The regulation of axonemal dynein activity is critical for flagellar beat frequency and cilia waveform. Modes of axonemal dynein regulation include phosphorylation, redox, and calcium. Mechanical forces on the axoneme also affect axonemal dynein function. The heavy chains of inner and outer arms of axonemal dynein are phosphorylated/dephosphorylated to control the rate of microtubule sliding. Thioredoxins associated with the other axonemal dynein arms are oxidized/reduced to regulate where dynein binds in the axoneme. Centerin and components of the outer axonemal dynein arms detect fluctuations in calcium concentration. Calcium fluctuations play an important role in altering cilia waveform and flagellar beat frequency (King, 2012).

==History==

The protein responsible for movement of cilia and flagella was first discovered and named dynein in 1963 (Karp, 2005). 20 years later, cytoplasmic dynein, which had been suspected to exist since the discovery of flagellar dynein, was isolated and identified (Karp, 2005).
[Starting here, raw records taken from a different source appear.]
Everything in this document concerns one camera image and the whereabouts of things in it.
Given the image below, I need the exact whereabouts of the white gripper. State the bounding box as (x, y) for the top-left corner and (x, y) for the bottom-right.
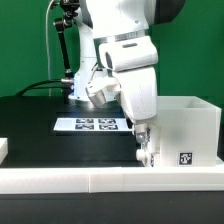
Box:
(99, 36), (158, 144)

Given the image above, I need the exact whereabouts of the white front drawer box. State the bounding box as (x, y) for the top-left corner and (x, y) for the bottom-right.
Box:
(136, 149), (154, 167)

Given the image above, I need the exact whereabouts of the white drawer box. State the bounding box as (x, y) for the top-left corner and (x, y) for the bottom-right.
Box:
(136, 149), (154, 167)
(146, 126), (157, 153)

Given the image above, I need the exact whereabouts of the white drawer cabinet frame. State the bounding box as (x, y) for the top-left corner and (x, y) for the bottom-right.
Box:
(148, 96), (221, 167)

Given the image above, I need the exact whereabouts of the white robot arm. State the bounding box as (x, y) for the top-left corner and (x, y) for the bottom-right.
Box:
(75, 0), (186, 143)

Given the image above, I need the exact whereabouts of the marker tag sheet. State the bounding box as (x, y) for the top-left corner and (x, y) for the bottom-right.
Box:
(54, 118), (130, 132)

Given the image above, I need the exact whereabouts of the white front fence wall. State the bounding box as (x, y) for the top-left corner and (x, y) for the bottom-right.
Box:
(0, 165), (224, 194)

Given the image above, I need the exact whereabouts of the white fence wall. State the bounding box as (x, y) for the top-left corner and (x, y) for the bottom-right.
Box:
(0, 138), (8, 165)
(0, 165), (224, 194)
(216, 157), (224, 168)

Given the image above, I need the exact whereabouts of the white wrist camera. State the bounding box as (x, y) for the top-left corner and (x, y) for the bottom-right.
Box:
(85, 76), (120, 107)

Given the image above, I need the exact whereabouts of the white right fence wall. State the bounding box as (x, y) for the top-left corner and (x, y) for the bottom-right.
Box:
(216, 157), (224, 168)

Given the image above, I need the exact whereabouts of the black cable bundle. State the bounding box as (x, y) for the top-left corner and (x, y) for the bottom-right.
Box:
(15, 78), (75, 98)

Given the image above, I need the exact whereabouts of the white left fence wall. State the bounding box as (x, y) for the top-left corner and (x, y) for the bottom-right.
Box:
(0, 138), (8, 165)

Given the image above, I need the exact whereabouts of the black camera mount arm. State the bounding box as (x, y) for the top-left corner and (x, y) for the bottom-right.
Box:
(53, 0), (80, 78)

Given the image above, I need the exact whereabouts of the grey hanging cable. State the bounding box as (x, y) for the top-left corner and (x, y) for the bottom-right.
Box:
(45, 0), (55, 81)

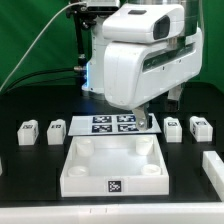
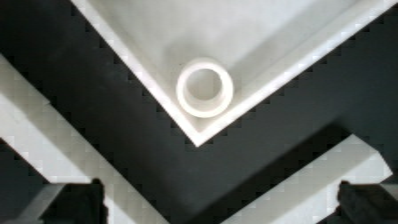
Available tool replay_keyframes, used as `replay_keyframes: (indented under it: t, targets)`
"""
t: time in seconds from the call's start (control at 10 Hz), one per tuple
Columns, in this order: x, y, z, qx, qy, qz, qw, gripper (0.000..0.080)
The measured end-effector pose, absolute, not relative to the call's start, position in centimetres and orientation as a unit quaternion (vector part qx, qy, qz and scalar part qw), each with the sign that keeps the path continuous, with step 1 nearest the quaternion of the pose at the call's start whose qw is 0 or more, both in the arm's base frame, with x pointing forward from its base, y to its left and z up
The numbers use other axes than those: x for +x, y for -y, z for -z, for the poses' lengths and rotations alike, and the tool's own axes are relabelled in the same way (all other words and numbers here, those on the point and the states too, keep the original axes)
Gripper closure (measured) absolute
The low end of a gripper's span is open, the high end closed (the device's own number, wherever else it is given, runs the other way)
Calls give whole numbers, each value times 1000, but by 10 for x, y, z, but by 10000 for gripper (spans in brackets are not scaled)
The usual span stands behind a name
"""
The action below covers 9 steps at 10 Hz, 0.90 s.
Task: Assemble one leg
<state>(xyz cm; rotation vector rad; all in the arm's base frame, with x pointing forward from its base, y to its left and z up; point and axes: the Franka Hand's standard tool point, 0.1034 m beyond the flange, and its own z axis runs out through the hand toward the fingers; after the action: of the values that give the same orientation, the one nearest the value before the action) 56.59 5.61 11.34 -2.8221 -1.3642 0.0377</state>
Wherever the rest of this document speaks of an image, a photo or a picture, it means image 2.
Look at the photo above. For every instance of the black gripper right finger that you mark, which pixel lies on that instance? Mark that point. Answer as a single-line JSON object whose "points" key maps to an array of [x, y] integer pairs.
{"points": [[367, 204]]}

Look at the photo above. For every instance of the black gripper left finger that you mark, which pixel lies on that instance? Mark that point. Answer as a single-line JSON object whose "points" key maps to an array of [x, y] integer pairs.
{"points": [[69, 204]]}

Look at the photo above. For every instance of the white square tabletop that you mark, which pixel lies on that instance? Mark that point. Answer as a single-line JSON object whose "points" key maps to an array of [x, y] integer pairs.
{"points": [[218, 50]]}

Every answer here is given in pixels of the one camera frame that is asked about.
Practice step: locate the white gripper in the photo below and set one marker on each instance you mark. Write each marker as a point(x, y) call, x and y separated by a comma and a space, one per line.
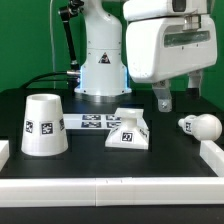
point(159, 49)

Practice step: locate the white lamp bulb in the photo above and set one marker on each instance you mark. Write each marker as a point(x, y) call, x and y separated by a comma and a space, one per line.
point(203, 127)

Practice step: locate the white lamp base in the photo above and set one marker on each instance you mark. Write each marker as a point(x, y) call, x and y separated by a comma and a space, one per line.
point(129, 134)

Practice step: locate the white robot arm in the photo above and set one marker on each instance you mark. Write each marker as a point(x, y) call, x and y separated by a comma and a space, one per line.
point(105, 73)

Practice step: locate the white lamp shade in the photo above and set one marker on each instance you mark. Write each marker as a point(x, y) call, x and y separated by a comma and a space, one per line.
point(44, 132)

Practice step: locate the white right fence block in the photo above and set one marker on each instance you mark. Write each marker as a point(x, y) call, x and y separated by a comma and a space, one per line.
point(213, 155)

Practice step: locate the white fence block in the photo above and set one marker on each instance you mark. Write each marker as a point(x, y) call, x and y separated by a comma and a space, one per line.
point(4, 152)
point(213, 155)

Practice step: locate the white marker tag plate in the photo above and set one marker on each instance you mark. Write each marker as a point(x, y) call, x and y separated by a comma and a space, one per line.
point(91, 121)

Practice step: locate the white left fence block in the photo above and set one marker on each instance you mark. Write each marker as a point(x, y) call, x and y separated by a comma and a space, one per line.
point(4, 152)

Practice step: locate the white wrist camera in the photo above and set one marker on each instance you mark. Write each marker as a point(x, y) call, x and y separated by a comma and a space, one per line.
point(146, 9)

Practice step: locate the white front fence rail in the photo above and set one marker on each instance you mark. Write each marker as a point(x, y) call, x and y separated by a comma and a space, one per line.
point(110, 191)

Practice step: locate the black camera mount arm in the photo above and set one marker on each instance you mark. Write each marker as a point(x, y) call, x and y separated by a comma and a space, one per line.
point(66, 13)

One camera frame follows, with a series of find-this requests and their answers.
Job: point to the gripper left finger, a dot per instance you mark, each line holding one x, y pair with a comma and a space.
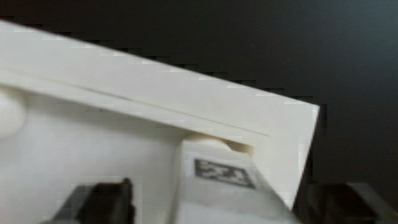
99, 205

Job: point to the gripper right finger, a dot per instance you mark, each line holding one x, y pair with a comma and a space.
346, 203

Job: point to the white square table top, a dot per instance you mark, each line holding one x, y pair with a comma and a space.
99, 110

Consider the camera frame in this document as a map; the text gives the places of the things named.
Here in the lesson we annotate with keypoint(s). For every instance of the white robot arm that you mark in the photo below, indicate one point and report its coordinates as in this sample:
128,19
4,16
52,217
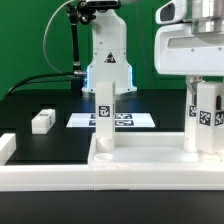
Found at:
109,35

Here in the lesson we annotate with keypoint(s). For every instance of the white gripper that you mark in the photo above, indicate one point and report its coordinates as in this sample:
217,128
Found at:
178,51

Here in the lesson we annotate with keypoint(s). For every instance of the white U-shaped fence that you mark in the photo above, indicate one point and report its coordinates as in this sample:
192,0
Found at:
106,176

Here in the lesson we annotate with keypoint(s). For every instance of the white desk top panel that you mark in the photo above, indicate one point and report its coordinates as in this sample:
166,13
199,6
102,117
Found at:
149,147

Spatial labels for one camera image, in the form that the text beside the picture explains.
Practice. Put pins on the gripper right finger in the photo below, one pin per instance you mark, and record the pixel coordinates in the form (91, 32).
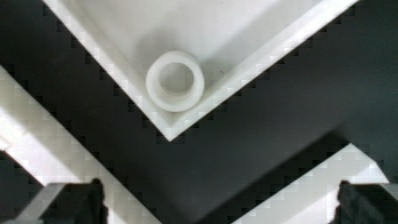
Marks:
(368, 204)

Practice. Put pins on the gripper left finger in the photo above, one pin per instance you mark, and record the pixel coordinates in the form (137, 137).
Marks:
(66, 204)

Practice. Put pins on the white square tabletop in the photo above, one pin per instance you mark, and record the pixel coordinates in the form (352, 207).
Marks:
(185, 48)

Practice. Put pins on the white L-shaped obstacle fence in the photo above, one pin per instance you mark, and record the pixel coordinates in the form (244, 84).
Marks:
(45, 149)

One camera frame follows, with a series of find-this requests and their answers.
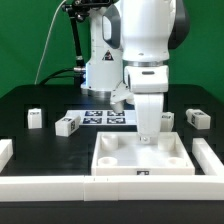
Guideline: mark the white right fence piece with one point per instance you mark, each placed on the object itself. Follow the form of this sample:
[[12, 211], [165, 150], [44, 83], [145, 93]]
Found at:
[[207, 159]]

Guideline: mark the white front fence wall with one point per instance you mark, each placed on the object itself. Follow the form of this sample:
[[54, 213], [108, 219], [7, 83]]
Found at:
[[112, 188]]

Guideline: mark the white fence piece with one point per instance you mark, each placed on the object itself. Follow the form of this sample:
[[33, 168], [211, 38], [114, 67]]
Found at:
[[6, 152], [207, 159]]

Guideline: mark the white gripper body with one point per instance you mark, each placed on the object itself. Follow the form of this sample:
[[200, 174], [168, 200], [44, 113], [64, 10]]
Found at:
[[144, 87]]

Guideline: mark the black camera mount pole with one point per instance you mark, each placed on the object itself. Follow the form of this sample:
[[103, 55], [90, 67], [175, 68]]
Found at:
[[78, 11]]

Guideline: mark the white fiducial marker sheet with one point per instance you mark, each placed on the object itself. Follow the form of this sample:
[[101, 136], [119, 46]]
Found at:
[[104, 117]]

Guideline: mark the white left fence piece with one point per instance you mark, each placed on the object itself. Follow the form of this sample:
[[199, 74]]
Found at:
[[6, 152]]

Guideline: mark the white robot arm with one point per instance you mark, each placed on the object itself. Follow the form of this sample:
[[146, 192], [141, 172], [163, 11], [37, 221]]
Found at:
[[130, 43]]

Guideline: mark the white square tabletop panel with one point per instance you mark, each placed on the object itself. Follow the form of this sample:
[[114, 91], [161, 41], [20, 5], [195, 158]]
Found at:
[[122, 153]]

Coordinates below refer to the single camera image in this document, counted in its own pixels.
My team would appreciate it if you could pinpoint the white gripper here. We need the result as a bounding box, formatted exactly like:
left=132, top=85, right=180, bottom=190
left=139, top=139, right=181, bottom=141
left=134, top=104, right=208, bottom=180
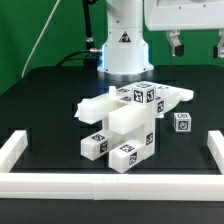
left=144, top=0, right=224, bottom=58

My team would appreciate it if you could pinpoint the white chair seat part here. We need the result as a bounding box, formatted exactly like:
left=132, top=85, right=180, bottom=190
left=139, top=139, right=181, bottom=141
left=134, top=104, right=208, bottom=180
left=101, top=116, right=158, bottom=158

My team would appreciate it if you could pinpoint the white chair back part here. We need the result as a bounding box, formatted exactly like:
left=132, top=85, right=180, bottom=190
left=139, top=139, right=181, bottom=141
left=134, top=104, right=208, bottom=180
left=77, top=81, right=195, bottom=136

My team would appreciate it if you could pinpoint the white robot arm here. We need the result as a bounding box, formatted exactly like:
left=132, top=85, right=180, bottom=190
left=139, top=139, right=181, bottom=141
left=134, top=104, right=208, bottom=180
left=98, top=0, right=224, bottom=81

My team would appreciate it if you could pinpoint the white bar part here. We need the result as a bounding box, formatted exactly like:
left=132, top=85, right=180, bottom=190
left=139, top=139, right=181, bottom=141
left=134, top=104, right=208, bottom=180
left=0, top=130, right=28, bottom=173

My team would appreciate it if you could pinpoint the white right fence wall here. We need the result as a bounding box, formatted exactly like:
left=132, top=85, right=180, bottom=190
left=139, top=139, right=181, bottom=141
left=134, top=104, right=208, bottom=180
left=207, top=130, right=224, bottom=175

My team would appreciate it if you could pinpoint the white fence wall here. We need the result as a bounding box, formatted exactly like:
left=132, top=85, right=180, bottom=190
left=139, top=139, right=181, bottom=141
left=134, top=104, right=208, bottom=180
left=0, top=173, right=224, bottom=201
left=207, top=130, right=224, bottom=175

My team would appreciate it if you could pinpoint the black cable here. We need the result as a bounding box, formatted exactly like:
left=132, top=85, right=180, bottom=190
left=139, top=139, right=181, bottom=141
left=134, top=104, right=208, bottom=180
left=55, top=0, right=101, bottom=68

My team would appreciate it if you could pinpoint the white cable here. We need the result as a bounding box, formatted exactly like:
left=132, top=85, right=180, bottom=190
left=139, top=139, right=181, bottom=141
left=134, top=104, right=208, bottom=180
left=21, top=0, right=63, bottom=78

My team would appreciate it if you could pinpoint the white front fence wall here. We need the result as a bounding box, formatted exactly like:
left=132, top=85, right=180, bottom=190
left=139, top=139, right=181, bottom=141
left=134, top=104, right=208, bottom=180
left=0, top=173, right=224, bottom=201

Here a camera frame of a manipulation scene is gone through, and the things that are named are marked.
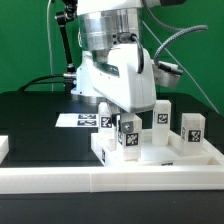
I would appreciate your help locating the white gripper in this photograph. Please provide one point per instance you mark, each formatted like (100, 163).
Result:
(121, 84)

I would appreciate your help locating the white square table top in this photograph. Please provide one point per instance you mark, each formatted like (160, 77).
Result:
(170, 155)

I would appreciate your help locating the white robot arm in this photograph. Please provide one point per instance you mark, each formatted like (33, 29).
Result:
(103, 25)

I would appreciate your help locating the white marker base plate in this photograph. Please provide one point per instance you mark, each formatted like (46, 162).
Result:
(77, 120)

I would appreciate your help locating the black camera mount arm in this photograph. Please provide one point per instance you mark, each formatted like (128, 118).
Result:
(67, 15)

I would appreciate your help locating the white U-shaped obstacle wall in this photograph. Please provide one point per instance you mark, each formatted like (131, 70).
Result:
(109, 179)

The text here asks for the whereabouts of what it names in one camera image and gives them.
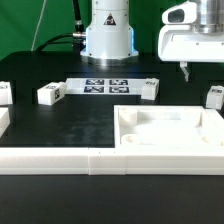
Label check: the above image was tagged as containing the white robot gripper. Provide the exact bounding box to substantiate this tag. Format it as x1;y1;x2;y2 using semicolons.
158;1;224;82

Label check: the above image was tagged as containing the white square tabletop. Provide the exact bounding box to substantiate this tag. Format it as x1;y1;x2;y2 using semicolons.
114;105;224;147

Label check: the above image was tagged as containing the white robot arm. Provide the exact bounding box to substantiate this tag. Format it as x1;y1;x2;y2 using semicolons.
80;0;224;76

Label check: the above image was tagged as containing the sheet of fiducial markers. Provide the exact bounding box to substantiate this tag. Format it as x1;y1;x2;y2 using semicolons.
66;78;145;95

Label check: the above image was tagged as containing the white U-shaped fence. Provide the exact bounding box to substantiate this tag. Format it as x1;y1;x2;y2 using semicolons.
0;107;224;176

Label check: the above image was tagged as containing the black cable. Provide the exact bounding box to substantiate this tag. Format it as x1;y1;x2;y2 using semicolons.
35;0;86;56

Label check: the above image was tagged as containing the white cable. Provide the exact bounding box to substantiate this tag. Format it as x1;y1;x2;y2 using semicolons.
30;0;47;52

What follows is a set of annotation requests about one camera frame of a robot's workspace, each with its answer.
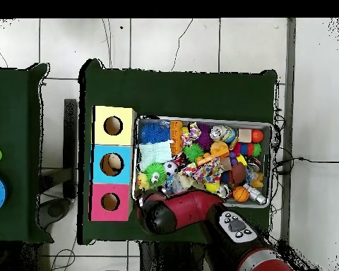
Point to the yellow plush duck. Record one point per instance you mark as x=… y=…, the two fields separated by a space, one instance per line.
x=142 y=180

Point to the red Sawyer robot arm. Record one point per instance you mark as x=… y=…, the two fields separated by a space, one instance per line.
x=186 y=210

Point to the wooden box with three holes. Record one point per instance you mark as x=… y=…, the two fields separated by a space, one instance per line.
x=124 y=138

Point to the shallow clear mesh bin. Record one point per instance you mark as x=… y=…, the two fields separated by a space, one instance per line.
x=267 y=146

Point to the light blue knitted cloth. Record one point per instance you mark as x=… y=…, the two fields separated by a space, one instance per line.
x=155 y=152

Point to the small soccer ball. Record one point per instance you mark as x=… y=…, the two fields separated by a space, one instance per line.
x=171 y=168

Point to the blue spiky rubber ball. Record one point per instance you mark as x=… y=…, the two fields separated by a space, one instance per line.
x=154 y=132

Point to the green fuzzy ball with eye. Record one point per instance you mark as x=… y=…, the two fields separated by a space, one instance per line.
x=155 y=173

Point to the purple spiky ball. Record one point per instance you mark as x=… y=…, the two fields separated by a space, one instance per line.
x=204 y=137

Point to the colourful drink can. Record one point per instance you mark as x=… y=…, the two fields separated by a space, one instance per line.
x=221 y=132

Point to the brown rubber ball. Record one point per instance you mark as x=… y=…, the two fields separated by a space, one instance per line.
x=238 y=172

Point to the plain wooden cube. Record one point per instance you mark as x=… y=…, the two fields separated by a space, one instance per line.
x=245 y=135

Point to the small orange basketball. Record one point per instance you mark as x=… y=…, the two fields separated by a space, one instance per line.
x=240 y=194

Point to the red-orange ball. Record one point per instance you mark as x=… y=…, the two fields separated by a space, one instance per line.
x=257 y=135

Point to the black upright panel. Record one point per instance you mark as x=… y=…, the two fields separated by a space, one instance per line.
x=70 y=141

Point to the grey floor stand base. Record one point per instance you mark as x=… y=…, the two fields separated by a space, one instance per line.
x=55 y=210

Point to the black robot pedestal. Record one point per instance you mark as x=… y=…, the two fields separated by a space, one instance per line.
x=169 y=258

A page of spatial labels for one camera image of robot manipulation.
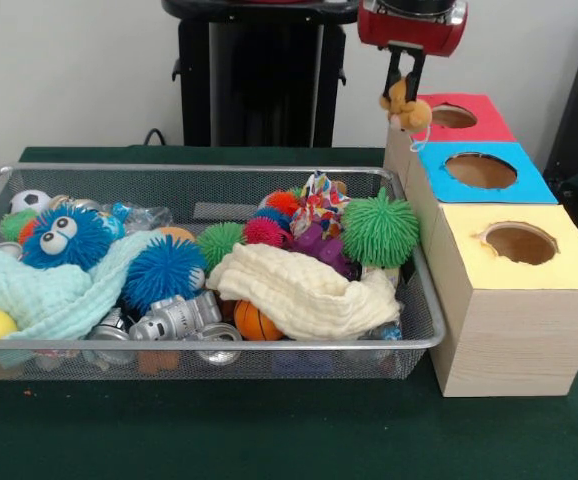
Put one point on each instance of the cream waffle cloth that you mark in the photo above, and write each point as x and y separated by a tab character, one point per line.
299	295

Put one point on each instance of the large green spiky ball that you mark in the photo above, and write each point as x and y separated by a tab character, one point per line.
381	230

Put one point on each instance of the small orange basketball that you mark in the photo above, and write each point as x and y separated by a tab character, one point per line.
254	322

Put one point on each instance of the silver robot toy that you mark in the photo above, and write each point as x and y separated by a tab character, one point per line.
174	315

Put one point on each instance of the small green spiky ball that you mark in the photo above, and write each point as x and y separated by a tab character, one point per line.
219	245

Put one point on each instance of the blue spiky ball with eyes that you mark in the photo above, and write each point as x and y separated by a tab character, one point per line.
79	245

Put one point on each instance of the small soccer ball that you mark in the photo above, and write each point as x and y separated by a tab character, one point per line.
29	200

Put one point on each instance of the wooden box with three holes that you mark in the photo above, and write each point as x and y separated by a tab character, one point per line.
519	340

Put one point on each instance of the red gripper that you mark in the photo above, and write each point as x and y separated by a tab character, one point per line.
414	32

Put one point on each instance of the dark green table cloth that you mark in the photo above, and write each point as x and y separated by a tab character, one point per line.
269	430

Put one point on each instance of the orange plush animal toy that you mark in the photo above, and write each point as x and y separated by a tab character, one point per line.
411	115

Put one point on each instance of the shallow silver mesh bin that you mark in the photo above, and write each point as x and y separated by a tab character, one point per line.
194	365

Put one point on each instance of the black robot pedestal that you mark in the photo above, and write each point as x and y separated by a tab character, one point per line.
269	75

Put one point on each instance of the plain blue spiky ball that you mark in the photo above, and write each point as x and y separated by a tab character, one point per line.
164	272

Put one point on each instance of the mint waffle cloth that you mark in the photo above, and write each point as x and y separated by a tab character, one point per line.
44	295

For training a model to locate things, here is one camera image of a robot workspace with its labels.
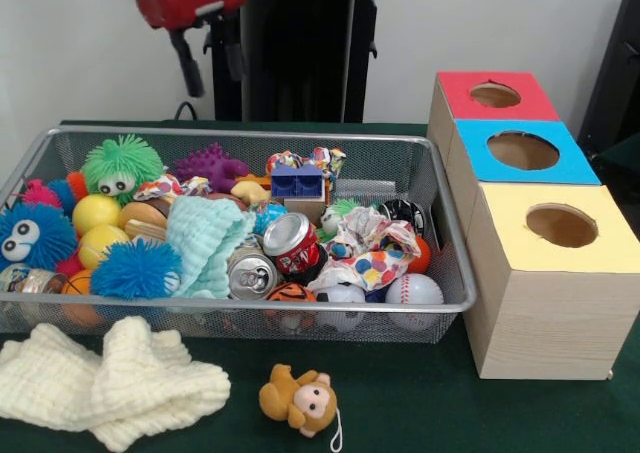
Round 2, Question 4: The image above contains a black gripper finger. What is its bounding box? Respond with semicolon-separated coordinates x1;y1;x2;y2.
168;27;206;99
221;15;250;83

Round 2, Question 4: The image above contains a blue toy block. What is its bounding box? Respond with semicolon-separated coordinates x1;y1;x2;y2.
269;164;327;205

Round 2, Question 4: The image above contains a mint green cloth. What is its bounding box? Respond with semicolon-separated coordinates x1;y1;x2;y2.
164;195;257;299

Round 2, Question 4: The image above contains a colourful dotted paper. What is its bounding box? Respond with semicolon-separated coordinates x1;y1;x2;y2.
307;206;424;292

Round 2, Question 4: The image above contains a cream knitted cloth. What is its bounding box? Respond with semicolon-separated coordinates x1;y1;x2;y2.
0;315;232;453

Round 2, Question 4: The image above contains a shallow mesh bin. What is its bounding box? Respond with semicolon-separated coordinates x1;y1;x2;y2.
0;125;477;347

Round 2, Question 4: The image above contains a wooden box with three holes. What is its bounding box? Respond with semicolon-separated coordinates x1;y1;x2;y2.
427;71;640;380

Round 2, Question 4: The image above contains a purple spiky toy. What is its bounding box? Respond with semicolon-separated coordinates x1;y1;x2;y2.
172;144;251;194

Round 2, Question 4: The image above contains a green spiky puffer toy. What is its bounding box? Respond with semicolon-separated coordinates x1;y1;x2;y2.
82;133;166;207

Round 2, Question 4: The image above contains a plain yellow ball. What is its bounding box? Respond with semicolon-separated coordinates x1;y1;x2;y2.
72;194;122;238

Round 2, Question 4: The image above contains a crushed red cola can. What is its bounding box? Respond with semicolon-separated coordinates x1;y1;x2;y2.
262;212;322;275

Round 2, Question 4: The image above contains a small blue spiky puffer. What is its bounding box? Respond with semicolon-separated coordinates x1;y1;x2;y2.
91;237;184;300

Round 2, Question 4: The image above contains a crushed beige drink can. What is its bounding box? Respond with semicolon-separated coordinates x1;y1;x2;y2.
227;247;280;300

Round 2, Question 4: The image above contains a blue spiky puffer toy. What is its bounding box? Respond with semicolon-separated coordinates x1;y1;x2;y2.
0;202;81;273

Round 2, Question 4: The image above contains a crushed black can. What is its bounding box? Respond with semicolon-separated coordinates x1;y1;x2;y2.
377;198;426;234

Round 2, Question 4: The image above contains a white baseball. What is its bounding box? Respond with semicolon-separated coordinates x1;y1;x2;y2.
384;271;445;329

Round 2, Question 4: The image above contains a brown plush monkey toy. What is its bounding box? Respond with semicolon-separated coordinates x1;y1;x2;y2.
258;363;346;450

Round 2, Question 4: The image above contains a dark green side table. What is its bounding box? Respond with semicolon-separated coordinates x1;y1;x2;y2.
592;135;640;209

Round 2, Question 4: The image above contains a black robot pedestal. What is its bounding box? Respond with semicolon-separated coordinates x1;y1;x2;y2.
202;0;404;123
==Chromosome segregation during meiosis==

Segregation of homologous chromosomes to opposite poles of the cell occurs during the first division of meiosis. Proper segregation is essential for producing haploid meiotic products with a normal complement of chromosomes. The formation of chiasmata (crossover recombination events) appears to generally facilitate proper segregation. However, in the fission yeast Schizosaccharomyces pombe, when chiasmata are absent, dynein promotes segregation. Dhc1, the motor subunit of dynein, is required for chromosomal segregation in both the presence and absence of chiasmata. The dynein light chain Dlc1 protein is also required for segregation, specifically when chiasmata are absent.